* Problem *
Somewhere below are a line with "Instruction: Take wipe" and a later line with "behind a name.". Output exactly those lines and all lines between them.

━━━

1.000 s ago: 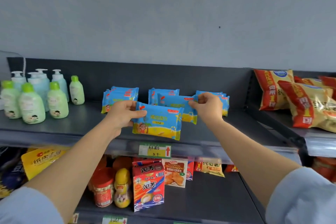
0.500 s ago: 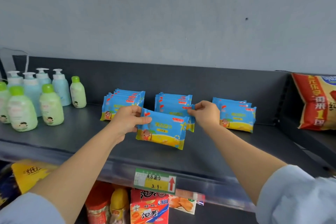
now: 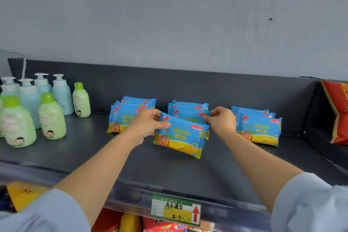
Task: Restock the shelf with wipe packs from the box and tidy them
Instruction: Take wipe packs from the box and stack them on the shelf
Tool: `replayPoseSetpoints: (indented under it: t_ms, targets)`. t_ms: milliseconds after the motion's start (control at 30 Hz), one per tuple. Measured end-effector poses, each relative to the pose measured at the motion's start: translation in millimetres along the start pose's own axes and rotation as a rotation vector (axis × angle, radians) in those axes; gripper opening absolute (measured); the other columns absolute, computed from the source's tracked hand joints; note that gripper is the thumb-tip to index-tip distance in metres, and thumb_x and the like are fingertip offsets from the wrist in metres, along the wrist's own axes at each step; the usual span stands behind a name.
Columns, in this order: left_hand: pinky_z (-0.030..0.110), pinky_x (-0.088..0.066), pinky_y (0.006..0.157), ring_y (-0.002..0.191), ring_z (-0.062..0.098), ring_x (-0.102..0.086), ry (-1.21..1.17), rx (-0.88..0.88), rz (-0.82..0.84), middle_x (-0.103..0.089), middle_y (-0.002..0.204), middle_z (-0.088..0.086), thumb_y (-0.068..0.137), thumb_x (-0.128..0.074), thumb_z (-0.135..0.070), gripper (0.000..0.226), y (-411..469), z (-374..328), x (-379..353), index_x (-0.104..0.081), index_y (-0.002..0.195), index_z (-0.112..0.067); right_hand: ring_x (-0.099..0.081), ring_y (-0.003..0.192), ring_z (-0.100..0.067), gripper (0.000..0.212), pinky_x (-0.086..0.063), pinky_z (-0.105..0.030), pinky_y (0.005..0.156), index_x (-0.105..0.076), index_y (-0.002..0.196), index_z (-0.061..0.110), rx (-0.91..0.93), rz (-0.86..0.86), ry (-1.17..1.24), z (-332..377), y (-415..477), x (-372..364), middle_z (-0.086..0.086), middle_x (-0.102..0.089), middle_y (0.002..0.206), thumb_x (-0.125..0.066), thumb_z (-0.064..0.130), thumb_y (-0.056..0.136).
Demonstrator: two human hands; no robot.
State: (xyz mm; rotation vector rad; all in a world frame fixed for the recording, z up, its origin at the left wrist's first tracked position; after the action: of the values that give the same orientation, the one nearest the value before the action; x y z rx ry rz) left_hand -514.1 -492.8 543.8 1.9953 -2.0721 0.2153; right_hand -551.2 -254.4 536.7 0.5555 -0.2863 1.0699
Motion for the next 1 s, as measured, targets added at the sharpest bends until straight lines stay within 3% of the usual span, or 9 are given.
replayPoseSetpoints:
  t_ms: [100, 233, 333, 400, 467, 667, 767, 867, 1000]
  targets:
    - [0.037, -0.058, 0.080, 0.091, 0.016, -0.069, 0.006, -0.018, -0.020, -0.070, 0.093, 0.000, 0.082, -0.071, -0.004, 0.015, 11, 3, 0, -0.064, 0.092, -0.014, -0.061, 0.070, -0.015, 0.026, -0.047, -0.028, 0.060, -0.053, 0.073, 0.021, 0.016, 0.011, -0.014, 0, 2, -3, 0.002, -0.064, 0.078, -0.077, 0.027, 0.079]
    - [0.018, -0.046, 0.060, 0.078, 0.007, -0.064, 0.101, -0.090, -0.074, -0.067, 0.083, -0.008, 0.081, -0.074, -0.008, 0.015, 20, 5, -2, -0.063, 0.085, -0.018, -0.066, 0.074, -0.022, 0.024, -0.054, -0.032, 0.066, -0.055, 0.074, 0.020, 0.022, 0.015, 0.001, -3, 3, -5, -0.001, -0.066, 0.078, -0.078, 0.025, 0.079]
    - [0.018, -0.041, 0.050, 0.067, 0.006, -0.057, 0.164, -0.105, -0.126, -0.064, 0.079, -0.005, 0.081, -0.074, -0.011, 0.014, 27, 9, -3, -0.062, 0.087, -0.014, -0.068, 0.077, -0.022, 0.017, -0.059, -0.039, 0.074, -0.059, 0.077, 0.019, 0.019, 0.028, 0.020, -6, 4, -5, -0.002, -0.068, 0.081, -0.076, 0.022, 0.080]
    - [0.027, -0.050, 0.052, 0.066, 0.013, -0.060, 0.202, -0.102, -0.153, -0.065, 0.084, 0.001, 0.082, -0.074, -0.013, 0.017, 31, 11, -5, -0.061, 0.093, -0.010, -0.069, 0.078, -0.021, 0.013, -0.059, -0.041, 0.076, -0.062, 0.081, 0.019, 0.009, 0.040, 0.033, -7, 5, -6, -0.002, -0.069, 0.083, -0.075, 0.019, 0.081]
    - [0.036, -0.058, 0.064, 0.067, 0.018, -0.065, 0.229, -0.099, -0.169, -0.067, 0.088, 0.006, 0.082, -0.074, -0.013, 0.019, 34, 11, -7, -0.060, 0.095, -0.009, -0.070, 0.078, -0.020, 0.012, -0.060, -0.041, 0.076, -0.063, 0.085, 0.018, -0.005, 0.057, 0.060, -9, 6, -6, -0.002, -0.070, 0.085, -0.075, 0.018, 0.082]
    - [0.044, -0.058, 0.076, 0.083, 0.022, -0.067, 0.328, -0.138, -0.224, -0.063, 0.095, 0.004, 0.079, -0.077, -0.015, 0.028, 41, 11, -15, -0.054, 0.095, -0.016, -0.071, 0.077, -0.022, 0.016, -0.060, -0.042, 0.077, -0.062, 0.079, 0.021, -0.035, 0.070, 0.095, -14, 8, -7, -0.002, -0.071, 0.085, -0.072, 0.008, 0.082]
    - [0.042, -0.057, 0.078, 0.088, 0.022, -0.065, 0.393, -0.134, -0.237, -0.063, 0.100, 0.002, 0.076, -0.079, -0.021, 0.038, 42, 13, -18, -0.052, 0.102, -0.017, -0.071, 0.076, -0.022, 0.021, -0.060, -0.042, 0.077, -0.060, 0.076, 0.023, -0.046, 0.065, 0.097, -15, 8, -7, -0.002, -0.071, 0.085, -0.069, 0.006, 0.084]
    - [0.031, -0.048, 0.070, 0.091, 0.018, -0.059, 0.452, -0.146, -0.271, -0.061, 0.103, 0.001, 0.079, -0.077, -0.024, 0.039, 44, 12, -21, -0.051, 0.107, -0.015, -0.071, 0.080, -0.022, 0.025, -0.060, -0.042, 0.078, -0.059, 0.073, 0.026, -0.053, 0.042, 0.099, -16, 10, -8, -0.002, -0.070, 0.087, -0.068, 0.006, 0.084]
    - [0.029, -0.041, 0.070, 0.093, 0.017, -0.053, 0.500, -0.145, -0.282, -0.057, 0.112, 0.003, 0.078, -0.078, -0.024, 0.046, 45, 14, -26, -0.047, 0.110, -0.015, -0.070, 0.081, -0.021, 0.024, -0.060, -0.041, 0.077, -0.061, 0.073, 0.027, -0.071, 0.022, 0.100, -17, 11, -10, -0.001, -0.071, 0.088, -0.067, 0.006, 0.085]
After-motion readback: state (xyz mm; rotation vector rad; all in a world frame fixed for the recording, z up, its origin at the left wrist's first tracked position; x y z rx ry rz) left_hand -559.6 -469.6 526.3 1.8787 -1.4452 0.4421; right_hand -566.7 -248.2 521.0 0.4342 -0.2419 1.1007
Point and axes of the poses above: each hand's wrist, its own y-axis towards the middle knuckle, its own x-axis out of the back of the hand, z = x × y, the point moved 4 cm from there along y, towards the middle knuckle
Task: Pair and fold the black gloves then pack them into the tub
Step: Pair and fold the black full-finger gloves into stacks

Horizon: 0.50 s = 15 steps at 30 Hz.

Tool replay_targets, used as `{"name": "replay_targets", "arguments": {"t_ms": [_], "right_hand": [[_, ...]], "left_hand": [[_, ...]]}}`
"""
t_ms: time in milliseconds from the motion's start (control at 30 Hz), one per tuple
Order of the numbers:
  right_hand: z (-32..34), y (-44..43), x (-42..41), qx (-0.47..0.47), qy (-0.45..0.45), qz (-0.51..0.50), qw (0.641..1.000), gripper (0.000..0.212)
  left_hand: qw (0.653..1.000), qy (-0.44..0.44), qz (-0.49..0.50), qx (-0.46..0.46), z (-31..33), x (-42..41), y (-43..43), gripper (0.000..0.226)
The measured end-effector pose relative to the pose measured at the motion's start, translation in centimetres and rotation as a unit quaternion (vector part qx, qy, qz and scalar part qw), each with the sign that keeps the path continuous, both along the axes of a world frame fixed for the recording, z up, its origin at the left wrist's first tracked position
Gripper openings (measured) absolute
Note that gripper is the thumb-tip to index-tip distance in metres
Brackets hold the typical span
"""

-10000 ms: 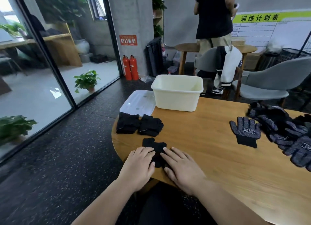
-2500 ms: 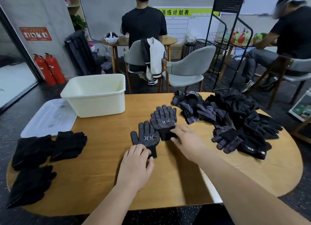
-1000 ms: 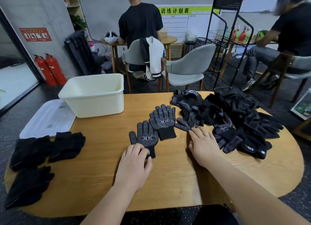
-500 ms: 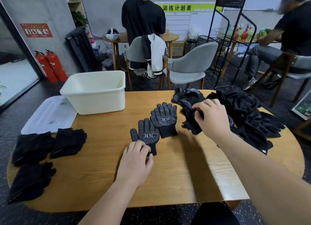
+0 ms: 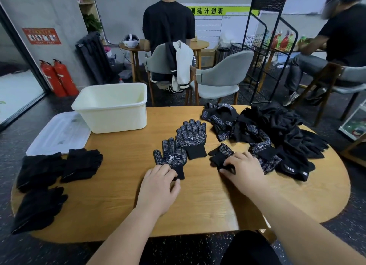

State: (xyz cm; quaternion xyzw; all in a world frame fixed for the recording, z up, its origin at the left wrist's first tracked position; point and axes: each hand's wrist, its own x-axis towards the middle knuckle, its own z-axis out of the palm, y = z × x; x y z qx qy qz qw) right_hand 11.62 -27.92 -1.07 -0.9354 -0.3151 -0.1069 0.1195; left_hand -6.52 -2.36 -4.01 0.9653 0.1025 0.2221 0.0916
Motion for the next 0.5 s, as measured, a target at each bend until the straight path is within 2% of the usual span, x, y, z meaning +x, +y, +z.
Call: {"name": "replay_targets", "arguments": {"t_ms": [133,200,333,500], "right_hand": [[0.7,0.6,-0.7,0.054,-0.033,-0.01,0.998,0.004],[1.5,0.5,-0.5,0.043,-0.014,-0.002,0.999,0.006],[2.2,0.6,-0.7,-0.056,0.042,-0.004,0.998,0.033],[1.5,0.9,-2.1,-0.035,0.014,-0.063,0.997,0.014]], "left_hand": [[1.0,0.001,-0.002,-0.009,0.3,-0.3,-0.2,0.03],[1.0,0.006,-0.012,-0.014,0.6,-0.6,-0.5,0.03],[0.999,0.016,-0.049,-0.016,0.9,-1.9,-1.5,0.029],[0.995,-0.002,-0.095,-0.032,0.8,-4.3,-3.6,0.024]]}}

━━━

* Answer to this exercise *
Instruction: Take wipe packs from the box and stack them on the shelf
Tool: `replayPoseSetpoints: (indented under it: t_ms, targets)`. t_ms: milliseconds after the motion's start (control at 30 Hz), one per tuple. Measured end-effector poses, each relative to the pose measured at the motion's start: translation in millimetres along the start pose's own axes and rotation as a rotation vector (axis × angle, radians) in those axes; gripper opening absolute (measured); the other columns absolute, computed from the source's tracked hand joints; note that gripper is the thumb-tip to index-tip distance in metres, and thumb_x and the like are fingertip offsets from the wrist in metres, along the wrist's own axes at each step; the usual span stands behind a name.

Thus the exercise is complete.